Year | Month | DayofMonth | DayOfWeek | DepTime | CRSDepTime | ArrTime | CRSArrTime | UniqueCarrier | FlightNum | ... | TaxiIn | TaxiOut | Cancelled | CancellationCode | Diverted | CarrierDelay | WeatherDelay | NASDelay | SecurityDelay | LateAircraftDelay | |
---|---|---|---|---|---|---|---|---|---|---|---|---|---|---|---|---|---|---|---|---|---|
0 | 2000 | 1 | 28 | 5 | 1647.0 | 1647 | 1906.0 | 1859 | HP | 154 | ... | 15 | 11 | 0 | NaN | 0 | NaN | NaN | NaN | NaN | NaN |
1 | 2000 | 1 | 29 | 6 | 1648.0 | 1647 | 1939.0 | 1859 | HP | 154 | ... | 5 | 47 | 0 | NaN | 0 | NaN | NaN | NaN | NaN | NaN |
2 | 2000 | 1 | 30 | 7 | NaN | 1647 | NaN | 1859 | HP | 154 | ... | 0 | 0 | 1 | NaN | 0 | NaN | NaN | NaN | NaN | NaN |
3 | 2000 | 1 | 31 | 1 | 1645.0 | 1647 | 1852.0 | 1859 | HP | 154 | ... | 7 | 14 | 0 | NaN | 0 | NaN | NaN | NaN | NaN | NaN |
4 | 2000 | 1 | 1 | 6 | 842.0 | 846 | 1057.0 | 1101 | HP | 609 | ... | 3 | 8 | 0 | NaN | 0 | NaN | NaN | NaN | NaN | NaN |
5 rows × 29 columns
Application Infrastructure
Canonical Maven directory structure
$ find .
./pom.xml
./src
./src/main
./src/main/java
./src/main/java/LogisticRegression.java
Main Program
/*
*
LogisticRegression.java
*
*/
public class LogisticRegression {
public static void main(String[] args) {
String inputFile = args[0];
String outputPath = args[1];
SparkConf conf = new SparkConf().setAppName("LogisticRegression");
SparkContext sc = new SparkContext(conf);
// Load and parse the data
int minPartition = 1;
RDD<String> input = sc.textFile(inputFile, minPartition);
JavaRDD<String> data = input.toJavaRDD();
JavaRDD<LabeledPoint> parsedData = data.map(line -> {
String[] features = line.split(",");
double[] v = new double[features.length-1];
for (int i = 0; i < features.length - 1; i++) {
v[i] = Double.parseDouble(features[i]);
}
return new LabeledPoint(Double.parseDouble(features[features.length-1]), Vectors.dense(v));
});
// Split initial RDD into two... [60% training data, 40% testing data].

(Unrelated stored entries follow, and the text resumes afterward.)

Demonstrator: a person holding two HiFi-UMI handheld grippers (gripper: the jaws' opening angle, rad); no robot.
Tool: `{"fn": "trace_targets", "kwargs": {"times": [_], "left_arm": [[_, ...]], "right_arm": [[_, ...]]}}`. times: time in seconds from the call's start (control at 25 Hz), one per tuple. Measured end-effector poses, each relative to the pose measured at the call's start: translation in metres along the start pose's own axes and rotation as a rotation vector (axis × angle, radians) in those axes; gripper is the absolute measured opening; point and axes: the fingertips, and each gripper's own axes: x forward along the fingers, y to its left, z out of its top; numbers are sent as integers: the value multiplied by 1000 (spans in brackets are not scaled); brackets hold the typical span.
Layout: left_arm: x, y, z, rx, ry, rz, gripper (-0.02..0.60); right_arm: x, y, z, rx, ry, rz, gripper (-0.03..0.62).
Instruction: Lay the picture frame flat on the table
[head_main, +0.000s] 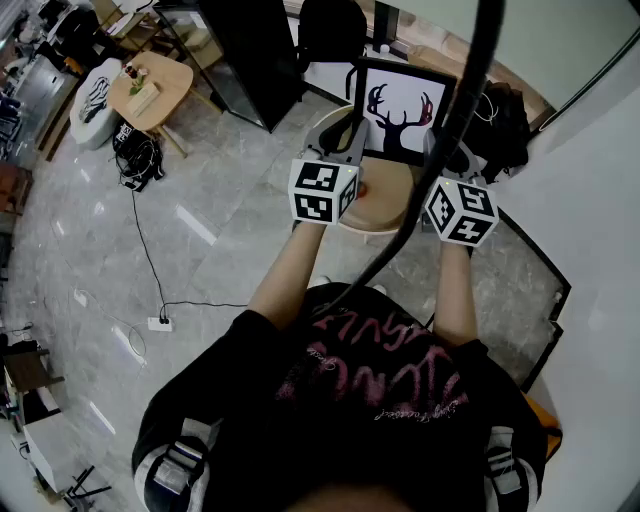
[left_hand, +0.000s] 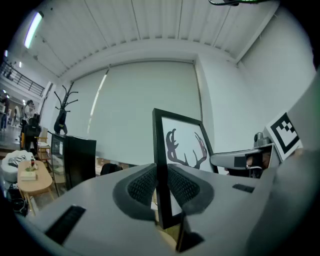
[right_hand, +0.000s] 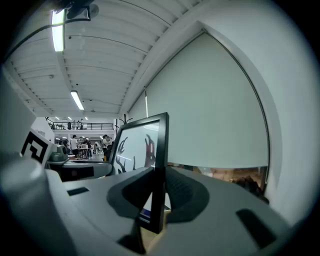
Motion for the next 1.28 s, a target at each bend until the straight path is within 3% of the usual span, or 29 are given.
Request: {"fn": "trace_targets", "kwargs": {"times": [0.72,1.28], "left_arm": [[-2,1,3,6,-3,13,69],[5,-17,-3,24,26,36,69]], "right_arm": [[1,2,2,-37,-10,6,83],[-4,-17,-6,6,5,41,83]]}}
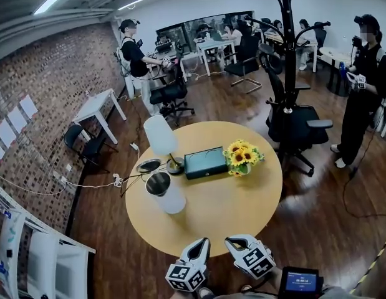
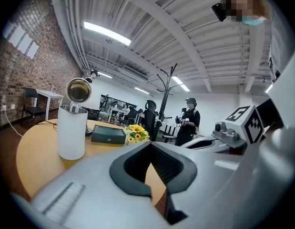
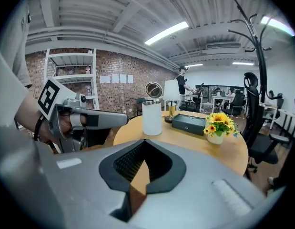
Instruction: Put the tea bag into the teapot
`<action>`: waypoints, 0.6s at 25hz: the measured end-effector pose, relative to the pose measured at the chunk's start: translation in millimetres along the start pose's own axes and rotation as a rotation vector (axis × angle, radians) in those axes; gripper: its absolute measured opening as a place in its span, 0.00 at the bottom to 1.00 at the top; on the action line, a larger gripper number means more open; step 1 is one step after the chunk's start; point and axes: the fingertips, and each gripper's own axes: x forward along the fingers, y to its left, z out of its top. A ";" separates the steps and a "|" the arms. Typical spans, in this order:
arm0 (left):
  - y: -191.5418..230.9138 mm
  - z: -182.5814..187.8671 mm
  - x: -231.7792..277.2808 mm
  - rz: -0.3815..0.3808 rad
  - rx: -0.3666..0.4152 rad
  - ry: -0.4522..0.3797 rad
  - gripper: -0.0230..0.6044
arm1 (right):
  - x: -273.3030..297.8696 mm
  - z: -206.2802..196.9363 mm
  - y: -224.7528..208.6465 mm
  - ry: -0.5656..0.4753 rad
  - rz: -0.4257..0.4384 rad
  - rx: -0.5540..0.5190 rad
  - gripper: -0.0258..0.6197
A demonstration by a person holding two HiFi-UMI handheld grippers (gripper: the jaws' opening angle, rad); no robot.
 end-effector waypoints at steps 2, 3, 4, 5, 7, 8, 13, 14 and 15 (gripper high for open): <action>-10.3 -0.3 -7.2 -0.017 0.006 0.003 0.04 | -11.6 -3.2 8.9 -0.006 -0.006 0.007 0.05; -15.4 -1.3 -11.3 -0.028 0.008 0.005 0.04 | -17.1 -5.0 13.5 -0.007 -0.012 0.010 0.05; -20.1 -2.5 -15.6 -0.040 0.011 0.006 0.04 | -22.2 -6.7 17.9 -0.008 -0.019 0.013 0.05; -24.6 -3.8 -20.2 -0.052 0.013 0.007 0.04 | -26.9 -8.4 22.4 -0.009 -0.027 0.015 0.05; -32.3 -7.4 -31.3 -0.077 0.012 0.013 0.04 | -35.6 -11.7 33.3 -0.007 -0.046 0.024 0.05; -36.1 -9.6 -37.9 -0.090 0.009 0.018 0.04 | -40.0 -13.5 40.1 -0.005 -0.054 0.030 0.05; -55.7 -18.7 -69.8 -0.163 0.004 0.040 0.04 | -56.2 -25.0 74.7 0.008 -0.083 0.072 0.05; -58.6 -20.7 -75.6 -0.175 0.003 0.045 0.04 | -58.0 -27.4 81.3 0.008 -0.085 0.086 0.05; -60.9 -22.7 -81.2 -0.185 0.003 0.049 0.04 | -59.7 -29.7 87.6 0.008 -0.088 0.097 0.05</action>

JavaRDD<LabeledPoint>[] splits = parsedData.randomSplit(new double[] {0.6, 0.4}, 11L);
JavaRDD<LabeledPoint> training = splits[0].cache();
JavaRDD<LabeledPoint> test = splits[1];
// Run training algorithm to build the model.
LogisticRegressionModel model = new LogisticRegressionWithLBFGS()
.setNumClasses(10)
.run(training.rdd());
// Compute raw scores on the test set.
JavaRDD<Tuple2<Object, Object>> predictionAndLabels = test.map(
new Function<LabeledPoint, Tuple2<Object, Object>>() {
public Tuple2<Object, Object> call(LabeledPoint p) {
Double prediction = model.predict(p.features());
return new Tuple2<Object, Object>(prediction, p.label());
}
}
);
// Save Prediction result
predictionAndLabels.saveAsTextFile(outputPath);
// Get evaluation metrics.
MulticlassMetrics metrics = new MulticlassMetrics(predictionAndLabels.rdd());
double precision = metrics.precision();
System.out.println("Precision = " + precision);
// Save and load model
model.save(sc, outputPath+"/model/LogisticRegressionModel");
sc.stop();
}
}
Dependencies
...
<properties>
<java.version>1.8</java.version>
<spark.version>1.5.0</spark.version>
</properties>
<dependencies>
<!-- Spark core -->
<dependency>
<groupId>org.apache.spark</groupId>
<artifactId>spark-core_2.10</artifactId>
<version>${spark.version}</version>
<!--<scope>provided</scope>-->
</dependency>
<dependency>
<groupId>org.apache.spark</groupId>
<artifactId>spark-mllib_2.10</artifactId>
<version>${spark.version}</version>
</dependency>
</dependencies>
...
Deploy Application To Train The Model
cd LogisticRegression
mvn package
hadoop fs -rm -r test/output
spark-submit --class "LogisticRegression" target/spark-sample-0.0.1.jar test/input test/output
hadoop fs -copyToLocal test/output/model/LogisticRegressionModel ./Model
Package
the application using Maven.
# Package a JAR containing your application
$ mvn package
...
[INFO] Building jar: {..}/{..}/target/spark-sample-0.0.1.jar
Prepare input file and output environment
# Make input directory
$ hadoop fs -mkdir test/input
# Copy input file(s) from local to remote
$ hadoop fs -copyFromLocal ./input/logistic_input test/input
# Remove output directory to prevent conflicts
$ hadoop fs -rm -r test/output
Execute it with spark-submit
# Use spark-submit to run your application
$ spark-submit \
--class "LogisticRegression" \
target/spark-sample-0.0.1.jar
Check Precision
The application would split the input data into 2 parts (60% train, 40% test) and print out the precision of the trained model.
INFO Precision = 0.81475
Fetched The Trained Model
If you want to use this model in your next step, you can simply load it.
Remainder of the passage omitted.